Charitable Remainder Trust: Helping Charity While Helping Yourself

2 MIN READ | #blog

You’re at a point in your life where you would like an additional source of income. You have assets and due to your investment savvy, these assets have grown significantly. Selling them would result in large capital gains. At the same time, you’re charitably inclined. You know that giving away highly appreciated assets to charity is one of the best income tax strategies for philanthropists. However, given economic uncertainty, you’re not sure you can afford to simply give away these assets to charity. That’s where a Charitable Remainder Trust (CRT) comes in.

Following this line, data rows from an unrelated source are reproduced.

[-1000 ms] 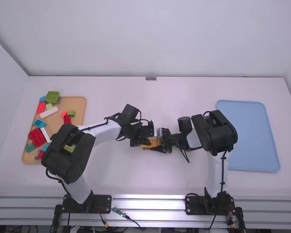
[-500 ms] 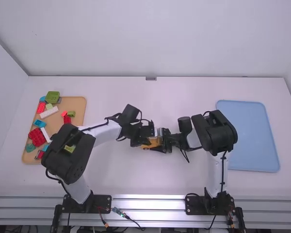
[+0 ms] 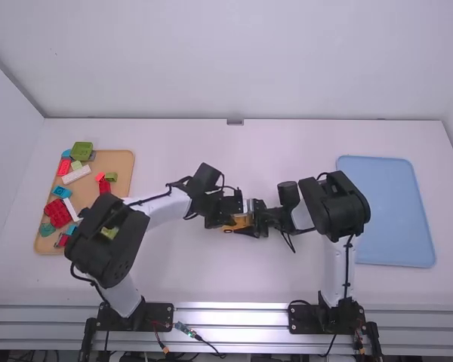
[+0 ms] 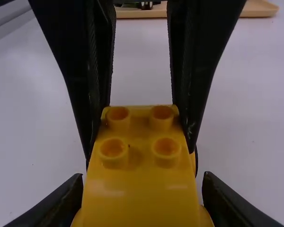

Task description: Assemble lego blocks to make yellow taxi

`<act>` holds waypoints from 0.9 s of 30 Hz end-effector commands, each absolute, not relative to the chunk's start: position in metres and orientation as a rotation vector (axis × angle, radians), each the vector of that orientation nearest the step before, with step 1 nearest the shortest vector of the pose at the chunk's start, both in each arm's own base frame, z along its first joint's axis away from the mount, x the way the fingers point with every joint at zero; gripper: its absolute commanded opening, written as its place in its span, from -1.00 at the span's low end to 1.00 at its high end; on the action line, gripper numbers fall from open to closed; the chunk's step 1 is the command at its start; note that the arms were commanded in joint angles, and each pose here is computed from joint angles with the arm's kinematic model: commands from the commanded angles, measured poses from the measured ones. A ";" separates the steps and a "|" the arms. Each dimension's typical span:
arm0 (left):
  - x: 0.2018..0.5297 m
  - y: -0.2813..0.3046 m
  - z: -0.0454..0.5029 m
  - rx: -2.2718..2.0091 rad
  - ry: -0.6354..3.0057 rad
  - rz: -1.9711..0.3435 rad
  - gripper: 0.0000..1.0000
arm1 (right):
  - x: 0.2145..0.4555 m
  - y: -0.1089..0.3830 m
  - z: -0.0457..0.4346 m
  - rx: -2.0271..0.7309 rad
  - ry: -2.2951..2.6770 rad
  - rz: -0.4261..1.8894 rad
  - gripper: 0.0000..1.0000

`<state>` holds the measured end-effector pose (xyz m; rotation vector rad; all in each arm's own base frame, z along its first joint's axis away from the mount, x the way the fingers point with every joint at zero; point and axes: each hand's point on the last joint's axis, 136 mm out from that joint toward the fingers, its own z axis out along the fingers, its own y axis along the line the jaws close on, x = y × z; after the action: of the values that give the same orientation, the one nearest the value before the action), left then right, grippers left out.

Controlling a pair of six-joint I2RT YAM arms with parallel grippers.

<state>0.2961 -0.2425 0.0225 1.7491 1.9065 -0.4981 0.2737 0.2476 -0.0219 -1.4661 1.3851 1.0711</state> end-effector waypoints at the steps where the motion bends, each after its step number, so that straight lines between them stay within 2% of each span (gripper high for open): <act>1: 0.283 -0.242 0.001 1.785 2.000 -0.463 -0.97 | 0.277 0.245 -0.042 -1.489 1.477 0.986 -0.31; 18: 0.285 -0.243 0.005 1.788 1.996 -0.461 -0.96 | 0.279 0.244 -0.043 -1.482 1.497 0.979 -0.30; 20: 0.286 -0.244 0.005 1.786 1.994 -0.459 -0.90 | 0.279 0.244 -0.044 -1.484 1.501 0.974 -0.30; 21: 0.287 -0.244 0.006 1.783 1.990 -0.460 -0.96 | 0.279 0.244 -0.043 -1.484 1.497 0.977 -0.31; 27: 0.282 -0.242 0.007 1.778 2.056 -0.486 -0.97 | 0.279 0.244 -0.044 -1.491 1.490 0.969 -0.36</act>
<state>0.2944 -0.2409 0.0228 1.7697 1.9662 -0.4586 0.2730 0.2486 -0.0220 -1.4700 1.3823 1.0716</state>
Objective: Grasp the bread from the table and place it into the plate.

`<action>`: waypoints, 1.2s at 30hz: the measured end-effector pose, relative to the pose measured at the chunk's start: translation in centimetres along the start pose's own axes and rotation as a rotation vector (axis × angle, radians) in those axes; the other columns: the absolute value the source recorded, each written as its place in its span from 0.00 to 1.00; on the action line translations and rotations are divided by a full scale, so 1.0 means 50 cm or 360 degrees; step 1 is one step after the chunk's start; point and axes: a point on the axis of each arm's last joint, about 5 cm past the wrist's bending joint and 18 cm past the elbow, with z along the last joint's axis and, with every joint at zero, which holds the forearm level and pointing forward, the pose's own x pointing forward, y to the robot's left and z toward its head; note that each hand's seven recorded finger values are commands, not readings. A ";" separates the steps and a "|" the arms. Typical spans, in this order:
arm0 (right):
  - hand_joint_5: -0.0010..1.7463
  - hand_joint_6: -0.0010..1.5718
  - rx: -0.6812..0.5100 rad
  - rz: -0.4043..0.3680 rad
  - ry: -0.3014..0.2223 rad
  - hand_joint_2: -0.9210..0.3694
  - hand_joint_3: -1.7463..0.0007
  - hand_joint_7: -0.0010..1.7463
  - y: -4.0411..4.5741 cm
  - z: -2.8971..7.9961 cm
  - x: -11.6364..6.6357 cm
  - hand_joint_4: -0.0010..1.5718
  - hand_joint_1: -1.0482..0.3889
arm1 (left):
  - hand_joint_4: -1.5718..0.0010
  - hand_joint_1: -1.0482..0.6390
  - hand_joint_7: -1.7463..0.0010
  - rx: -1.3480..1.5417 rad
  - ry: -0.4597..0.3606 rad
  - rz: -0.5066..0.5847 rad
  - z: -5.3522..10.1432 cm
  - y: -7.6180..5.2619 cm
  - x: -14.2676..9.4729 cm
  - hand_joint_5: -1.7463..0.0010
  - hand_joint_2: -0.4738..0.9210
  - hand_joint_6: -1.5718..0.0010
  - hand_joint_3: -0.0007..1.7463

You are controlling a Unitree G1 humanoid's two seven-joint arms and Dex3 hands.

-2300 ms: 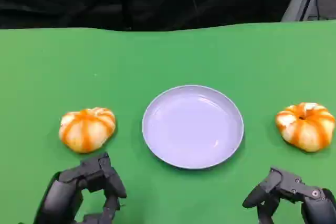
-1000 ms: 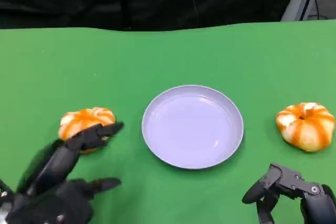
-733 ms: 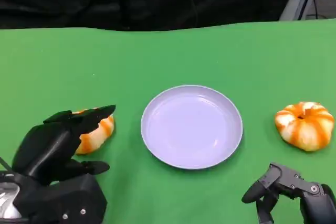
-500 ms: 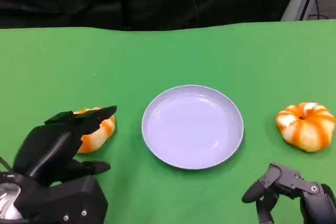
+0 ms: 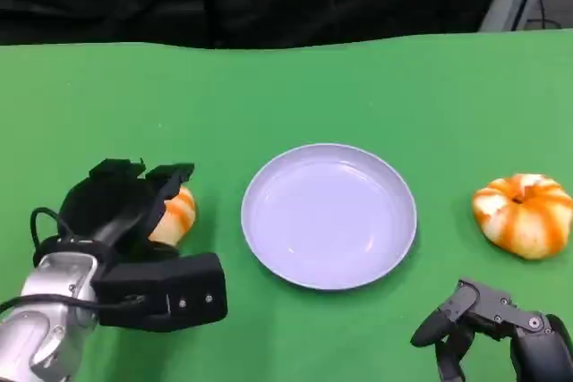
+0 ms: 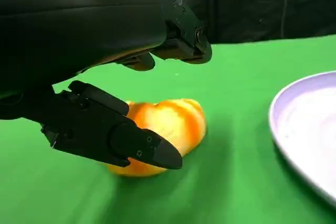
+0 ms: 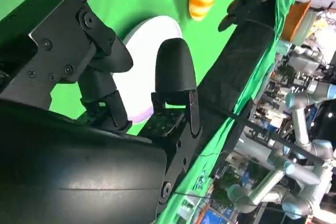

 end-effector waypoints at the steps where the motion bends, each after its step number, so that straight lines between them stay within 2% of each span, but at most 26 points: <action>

What’s a Charitable Remainder Trust?

A CRT is an irrevocable trust with significant income tax advantages. It’s commonly known as a split-interest trust because it has charitable and non-charitable beneficiaries. It serves dual purposes: (1) to provide you with a stream of income (the “income interest”) for a certain term of years or for your lifetime, and (2) to have the balance of that asset eventually go to your favorite charity (the “remainder interest”).

When the gift is made into the trust, you’re eligible for a current charitable income tax deduction based upon the present value of the remainder interest which will ultimately pass to the charity. Income earned by the trust isn’t currently taxable. Instead, the income tax recognition may be spread out over the number of years in which trust assets are distributed. The trustee can sell the transferred assets with no current capital gains tax liability at sale. The sale’s proceeds are then utilized to purchase an investment that will provide income to fulfill the income interest. You’ve now used a highly appreciated asset to satisfy your income needs and your charitable intent with no adverse tax consequences.

What are the Advantages?

Here are some of the advantages to creating a CRT:

  • It enables you to make a significant charitable contribution without sacrificing your income needs.
  • It provides a charitable income tax deduction for the present value of the remainder interest of the CRT assets going to charity.
  • Using highly appreciated assets to fund the CRT results in current capital gains tax avoidance when the assets are sold by the trust.
  • You reduce your estate for estate tax purposes by giving away assets to charity.

If you’re concerned that you’re reducing the legacy that you may be leaving your children or other heirs because of the remainder interest going to charity, you may wish to implement the CRT in tandem with another estate planning technique known as the Wealth Replacement Trust. The Wealth Replacement Trust purchases life insurance using a portion of the income stream that you receive from the CRT. At your death, the life insurance proceeds will “replace” the value of the assets going to charity.